# [RECORDED DATA]
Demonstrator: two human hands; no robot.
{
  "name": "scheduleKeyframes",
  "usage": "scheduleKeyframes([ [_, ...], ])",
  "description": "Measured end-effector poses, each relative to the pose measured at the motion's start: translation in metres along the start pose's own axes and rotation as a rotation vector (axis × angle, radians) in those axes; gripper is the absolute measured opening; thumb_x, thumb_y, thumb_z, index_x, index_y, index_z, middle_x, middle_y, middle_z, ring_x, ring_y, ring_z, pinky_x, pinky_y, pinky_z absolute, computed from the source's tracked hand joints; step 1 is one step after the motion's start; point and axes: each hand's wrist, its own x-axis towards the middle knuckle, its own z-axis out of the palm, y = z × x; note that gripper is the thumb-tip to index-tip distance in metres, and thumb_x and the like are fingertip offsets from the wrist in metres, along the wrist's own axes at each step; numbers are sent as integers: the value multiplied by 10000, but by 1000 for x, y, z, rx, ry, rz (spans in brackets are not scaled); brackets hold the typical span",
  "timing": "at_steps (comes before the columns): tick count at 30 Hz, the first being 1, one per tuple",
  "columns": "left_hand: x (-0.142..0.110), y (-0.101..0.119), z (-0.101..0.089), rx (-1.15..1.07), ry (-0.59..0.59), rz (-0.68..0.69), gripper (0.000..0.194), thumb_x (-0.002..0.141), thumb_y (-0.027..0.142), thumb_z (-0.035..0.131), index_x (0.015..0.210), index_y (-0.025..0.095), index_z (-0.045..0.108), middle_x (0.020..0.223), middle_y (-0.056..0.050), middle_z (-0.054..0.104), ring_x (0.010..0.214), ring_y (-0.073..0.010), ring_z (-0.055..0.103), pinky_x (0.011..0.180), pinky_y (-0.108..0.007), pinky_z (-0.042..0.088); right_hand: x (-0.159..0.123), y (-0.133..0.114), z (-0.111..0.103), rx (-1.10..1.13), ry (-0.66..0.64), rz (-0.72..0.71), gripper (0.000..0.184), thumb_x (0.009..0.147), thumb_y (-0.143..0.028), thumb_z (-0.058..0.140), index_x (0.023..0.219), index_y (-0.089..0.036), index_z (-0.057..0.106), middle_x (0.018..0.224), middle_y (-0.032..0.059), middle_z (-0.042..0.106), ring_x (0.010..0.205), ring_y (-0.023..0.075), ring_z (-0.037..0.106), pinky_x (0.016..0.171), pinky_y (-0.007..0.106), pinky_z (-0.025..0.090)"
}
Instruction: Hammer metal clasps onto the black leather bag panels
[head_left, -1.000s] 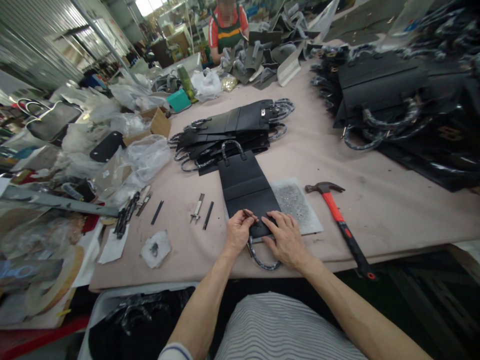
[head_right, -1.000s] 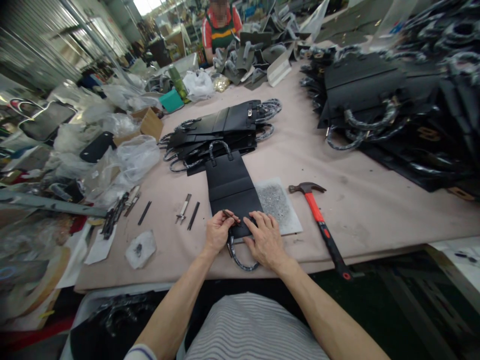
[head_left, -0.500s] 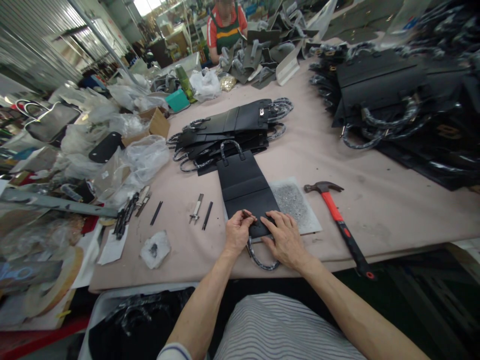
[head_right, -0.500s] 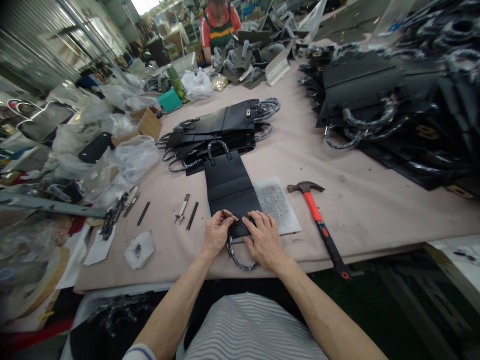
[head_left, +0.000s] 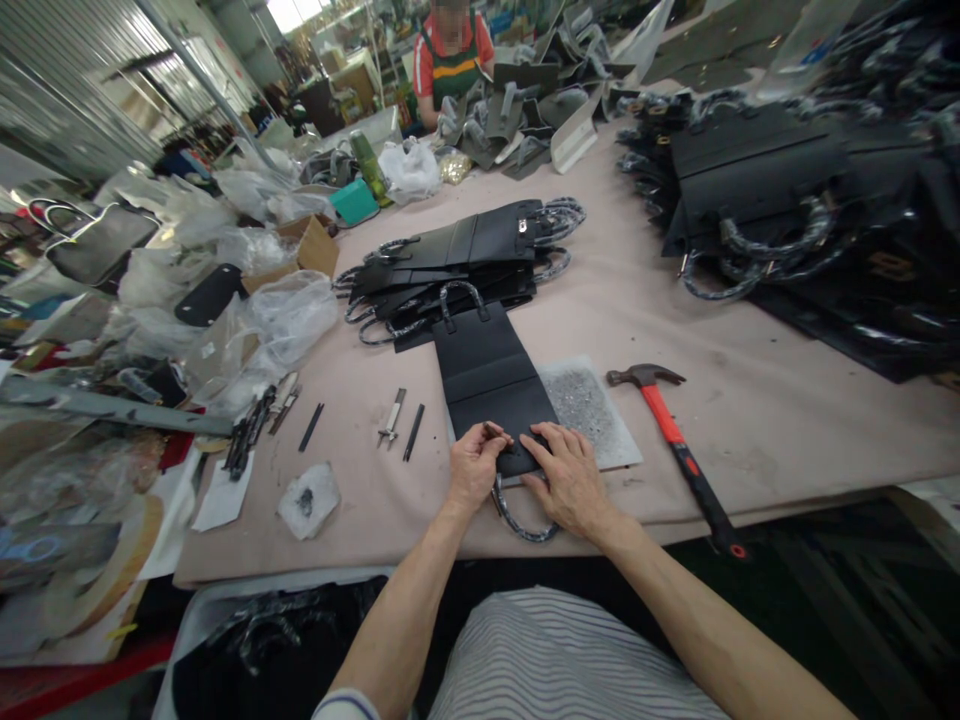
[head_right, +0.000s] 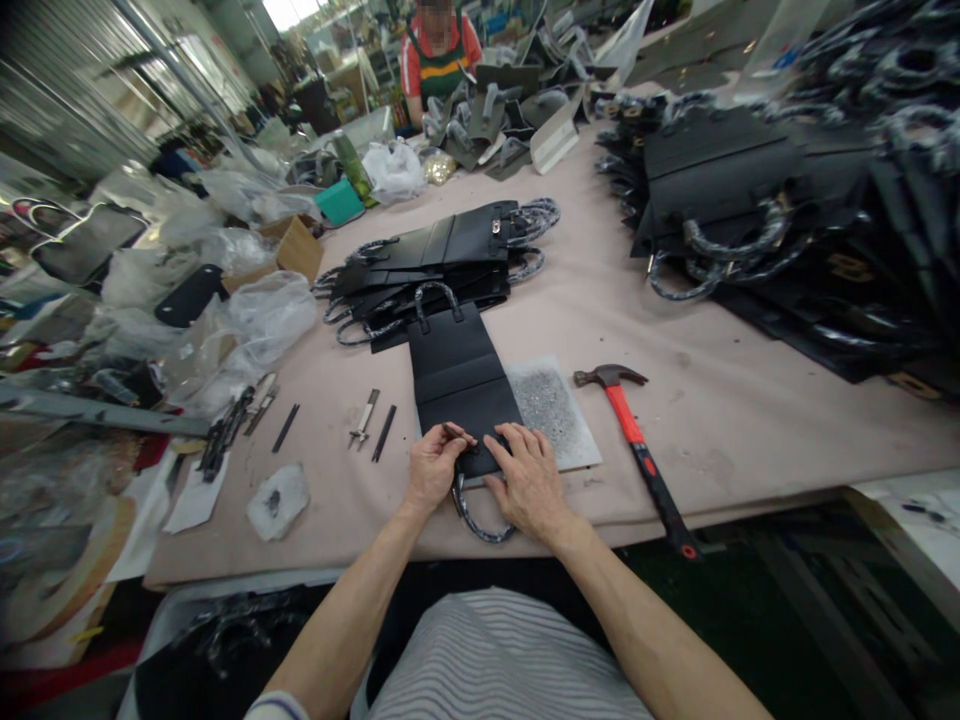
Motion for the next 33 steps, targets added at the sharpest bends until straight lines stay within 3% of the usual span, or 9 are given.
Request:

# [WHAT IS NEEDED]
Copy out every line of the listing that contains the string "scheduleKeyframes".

# [RESPONSE AREA]
  "name": "scheduleKeyframes",
  "usage": "scheduleKeyframes([ [_, ...], ])",

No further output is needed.